Your objective ::
Would you restate, exactly as they appear, the lines from the one containing "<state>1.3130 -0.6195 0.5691" through the end of the data below?

Collected material ::
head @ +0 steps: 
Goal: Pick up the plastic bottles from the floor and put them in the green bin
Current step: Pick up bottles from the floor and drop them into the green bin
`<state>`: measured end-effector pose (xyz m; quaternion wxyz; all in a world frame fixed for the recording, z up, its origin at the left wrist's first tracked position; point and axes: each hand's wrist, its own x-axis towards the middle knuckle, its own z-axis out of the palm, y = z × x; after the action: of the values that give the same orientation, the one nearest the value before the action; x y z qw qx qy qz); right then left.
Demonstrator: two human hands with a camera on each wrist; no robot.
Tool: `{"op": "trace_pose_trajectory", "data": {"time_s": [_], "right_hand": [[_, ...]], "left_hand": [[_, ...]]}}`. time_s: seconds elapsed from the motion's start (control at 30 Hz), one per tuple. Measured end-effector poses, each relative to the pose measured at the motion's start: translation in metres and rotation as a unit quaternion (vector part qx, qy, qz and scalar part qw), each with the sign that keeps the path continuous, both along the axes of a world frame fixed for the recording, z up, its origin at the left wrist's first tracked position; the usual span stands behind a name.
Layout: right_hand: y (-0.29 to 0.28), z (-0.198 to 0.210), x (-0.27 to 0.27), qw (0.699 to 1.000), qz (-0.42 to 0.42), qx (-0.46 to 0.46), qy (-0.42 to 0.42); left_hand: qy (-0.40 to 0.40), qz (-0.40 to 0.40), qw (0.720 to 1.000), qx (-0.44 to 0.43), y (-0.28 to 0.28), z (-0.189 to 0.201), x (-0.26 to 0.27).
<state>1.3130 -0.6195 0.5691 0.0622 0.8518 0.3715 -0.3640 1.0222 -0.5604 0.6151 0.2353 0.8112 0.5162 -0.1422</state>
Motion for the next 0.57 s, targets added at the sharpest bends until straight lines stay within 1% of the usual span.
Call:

Response ::
<state>1.3130 -0.6195 0.5691 0.0622 0.8518 0.3715 -0.3640 1.0222 -0.5604 0.6151 0.2353 0.8112 0.5162 -0.1422</state>
Motion for the next 0.57 s, targets added at the sharpest bends until straight lines stay within 1% of the usual span.
Call:

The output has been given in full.